::: SUPPLIED ENTRIES :::
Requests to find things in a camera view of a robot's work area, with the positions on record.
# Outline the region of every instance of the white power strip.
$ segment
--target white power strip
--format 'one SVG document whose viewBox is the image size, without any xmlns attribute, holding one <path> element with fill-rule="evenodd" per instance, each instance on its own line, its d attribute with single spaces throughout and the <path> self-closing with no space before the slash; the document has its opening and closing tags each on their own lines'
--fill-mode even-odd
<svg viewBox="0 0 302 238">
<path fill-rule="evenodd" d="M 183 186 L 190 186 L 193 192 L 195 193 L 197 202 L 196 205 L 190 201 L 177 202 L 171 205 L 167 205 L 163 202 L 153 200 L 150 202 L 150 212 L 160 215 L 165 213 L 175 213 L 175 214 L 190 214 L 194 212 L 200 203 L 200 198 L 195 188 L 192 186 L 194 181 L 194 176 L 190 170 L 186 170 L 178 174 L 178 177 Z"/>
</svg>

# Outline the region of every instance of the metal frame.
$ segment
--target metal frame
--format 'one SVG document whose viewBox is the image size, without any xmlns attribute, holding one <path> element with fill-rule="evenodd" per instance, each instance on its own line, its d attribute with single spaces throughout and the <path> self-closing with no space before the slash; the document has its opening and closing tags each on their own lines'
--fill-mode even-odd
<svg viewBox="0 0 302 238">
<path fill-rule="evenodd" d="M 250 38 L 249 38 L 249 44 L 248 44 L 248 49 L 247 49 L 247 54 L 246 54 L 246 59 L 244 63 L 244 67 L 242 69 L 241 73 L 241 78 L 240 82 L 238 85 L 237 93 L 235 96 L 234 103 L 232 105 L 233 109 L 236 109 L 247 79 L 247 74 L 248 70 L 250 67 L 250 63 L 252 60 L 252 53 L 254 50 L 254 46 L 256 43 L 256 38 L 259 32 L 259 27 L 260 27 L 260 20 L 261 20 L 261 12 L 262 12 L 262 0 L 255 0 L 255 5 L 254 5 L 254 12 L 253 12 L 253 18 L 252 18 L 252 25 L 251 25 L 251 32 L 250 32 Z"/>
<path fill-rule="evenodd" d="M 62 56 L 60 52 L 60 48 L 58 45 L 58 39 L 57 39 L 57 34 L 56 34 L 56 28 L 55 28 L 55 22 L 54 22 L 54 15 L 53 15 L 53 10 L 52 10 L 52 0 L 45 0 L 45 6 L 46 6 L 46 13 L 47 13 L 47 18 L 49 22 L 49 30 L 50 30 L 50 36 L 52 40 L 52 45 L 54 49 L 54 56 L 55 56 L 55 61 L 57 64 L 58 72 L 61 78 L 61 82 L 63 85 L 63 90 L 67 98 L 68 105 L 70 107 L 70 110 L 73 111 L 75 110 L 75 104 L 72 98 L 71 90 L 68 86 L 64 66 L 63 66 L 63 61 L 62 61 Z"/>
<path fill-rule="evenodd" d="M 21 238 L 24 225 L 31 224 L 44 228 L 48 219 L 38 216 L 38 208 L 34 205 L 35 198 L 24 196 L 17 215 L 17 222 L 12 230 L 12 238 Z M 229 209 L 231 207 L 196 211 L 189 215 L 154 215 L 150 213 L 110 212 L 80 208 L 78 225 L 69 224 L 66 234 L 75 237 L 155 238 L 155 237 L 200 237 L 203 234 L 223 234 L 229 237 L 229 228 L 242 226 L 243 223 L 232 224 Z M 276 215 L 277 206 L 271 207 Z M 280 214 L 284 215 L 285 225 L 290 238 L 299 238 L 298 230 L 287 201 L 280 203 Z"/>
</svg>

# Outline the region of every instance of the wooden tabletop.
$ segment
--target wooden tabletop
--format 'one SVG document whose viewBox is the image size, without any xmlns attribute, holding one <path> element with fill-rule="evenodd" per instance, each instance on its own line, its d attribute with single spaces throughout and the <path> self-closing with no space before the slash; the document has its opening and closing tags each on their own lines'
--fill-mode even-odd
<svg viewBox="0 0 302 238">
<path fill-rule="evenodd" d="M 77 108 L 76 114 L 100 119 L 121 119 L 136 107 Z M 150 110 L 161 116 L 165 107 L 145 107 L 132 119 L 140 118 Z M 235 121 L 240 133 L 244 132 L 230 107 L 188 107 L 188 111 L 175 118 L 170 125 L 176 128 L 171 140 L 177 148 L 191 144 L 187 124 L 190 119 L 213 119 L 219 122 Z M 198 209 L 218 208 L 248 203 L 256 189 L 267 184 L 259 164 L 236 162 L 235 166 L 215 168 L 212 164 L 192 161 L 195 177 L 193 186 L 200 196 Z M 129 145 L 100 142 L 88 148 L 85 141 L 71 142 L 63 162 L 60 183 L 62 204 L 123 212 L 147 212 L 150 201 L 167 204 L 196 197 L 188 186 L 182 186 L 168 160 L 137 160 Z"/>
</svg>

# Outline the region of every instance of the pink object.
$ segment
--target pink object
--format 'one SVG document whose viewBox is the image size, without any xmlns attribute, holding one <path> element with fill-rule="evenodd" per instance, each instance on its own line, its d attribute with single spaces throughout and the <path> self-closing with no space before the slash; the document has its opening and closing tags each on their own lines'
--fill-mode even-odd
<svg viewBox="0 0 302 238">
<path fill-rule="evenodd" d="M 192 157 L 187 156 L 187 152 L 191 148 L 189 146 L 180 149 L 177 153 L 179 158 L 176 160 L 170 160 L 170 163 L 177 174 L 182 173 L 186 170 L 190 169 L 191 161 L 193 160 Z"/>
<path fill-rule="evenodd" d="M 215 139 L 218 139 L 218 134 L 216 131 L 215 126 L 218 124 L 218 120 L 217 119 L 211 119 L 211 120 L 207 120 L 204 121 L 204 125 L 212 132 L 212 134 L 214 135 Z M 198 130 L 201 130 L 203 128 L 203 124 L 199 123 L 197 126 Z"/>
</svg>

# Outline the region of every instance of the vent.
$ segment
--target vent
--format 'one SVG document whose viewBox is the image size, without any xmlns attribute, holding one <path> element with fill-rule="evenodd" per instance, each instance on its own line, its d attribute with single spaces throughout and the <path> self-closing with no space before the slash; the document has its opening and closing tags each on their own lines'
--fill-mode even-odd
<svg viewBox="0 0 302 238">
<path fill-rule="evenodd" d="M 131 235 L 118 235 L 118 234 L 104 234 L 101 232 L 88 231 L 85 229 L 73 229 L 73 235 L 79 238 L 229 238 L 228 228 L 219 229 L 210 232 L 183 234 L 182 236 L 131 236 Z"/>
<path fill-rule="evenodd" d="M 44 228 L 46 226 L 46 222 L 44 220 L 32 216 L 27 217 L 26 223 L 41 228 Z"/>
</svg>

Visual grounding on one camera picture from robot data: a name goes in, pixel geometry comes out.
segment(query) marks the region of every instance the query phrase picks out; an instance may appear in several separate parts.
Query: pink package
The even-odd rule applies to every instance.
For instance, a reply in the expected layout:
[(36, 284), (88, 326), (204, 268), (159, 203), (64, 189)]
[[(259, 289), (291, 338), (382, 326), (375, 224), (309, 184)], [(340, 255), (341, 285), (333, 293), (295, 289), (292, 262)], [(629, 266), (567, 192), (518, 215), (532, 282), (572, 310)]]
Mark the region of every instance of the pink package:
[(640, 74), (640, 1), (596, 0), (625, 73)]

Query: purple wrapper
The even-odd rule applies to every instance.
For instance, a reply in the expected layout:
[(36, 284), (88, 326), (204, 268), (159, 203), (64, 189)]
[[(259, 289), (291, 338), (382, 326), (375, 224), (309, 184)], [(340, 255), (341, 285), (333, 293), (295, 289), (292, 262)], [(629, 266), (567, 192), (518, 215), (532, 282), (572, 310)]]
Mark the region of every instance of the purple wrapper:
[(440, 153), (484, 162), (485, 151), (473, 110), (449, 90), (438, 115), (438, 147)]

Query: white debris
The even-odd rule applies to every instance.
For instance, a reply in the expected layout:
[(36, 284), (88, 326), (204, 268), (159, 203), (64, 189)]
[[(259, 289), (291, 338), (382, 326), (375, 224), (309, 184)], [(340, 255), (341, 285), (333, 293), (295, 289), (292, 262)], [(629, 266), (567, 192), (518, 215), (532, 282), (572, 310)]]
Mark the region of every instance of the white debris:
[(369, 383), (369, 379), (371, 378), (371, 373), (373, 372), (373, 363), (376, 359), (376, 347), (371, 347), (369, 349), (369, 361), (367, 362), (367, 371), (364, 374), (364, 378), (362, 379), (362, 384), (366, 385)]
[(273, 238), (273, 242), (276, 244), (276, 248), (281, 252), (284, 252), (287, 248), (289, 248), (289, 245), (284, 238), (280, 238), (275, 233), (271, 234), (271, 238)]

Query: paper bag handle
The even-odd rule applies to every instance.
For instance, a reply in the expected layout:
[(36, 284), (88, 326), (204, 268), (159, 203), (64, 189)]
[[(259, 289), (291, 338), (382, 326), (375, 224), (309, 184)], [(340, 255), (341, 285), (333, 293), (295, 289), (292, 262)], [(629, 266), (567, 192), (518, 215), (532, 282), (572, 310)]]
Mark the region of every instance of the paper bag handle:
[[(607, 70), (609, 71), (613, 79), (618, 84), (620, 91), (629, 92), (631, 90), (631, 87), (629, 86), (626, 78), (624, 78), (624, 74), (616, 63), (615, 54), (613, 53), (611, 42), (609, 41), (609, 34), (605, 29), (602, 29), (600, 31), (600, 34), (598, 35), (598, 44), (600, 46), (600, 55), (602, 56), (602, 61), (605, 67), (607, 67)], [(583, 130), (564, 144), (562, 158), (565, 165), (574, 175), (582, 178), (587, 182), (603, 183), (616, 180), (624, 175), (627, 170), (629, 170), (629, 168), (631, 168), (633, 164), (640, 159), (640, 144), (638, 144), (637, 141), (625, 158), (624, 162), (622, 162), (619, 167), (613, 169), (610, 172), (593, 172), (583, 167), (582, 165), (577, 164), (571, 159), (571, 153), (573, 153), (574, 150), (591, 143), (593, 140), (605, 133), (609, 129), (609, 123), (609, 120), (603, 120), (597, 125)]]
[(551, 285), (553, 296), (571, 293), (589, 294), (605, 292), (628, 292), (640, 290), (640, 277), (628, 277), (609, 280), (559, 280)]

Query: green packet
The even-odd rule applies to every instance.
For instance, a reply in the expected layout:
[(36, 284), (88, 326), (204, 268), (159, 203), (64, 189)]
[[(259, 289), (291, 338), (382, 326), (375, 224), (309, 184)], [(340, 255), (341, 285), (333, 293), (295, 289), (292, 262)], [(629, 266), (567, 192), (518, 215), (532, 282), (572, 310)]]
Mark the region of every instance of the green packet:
:::
WHAT IS REQUIRED → The line containing "Mark the region of every instance of the paper" and every line after it, through the last one above, should be written out word for word.

SOLVED EXERCISE →
Mark the region of every instance of the paper bag handle:
[[(607, 70), (609, 71), (613, 79), (618, 84), (620, 91), (629, 92), (631, 90), (631, 87), (629, 86), (626, 78), (624, 78), (624, 74), (616, 63), (615, 54), (613, 53), (611, 42), (609, 41), (609, 34), (605, 29), (602, 29), (600, 31), (600, 34), (598, 35), (598, 44), (600, 46), (600, 55), (602, 56), (602, 61), (605, 67), (607, 67)], [(583, 130), (564, 144), (562, 158), (565, 165), (574, 175), (582, 178), (587, 182), (603, 183), (616, 180), (624, 175), (627, 170), (629, 170), (629, 168), (631, 168), (633, 164), (640, 159), (640, 144), (638, 144), (637, 141), (625, 158), (624, 162), (622, 162), (619, 167), (613, 169), (610, 172), (593, 172), (583, 167), (582, 165), (577, 164), (571, 159), (571, 153), (573, 153), (574, 150), (591, 143), (593, 140), (605, 133), (609, 129), (609, 123), (609, 120), (603, 120), (597, 125)]]
[(551, 285), (553, 296), (571, 293), (589, 294), (605, 292), (628, 292), (640, 290), (640, 277), (628, 277), (609, 280), (559, 280)]

Query: green packet
The even-odd rule applies to every instance.
For instance, a reply in the expected layout:
[(36, 284), (88, 326), (204, 268), (159, 203), (64, 189)]
[[(259, 289), (291, 338), (382, 326), (375, 224), (309, 184)], [(340, 255), (341, 285), (333, 293), (295, 289), (292, 262)], [(629, 266), (567, 192), (518, 215), (532, 282), (572, 310)]]
Mark the region of every instance of the green packet:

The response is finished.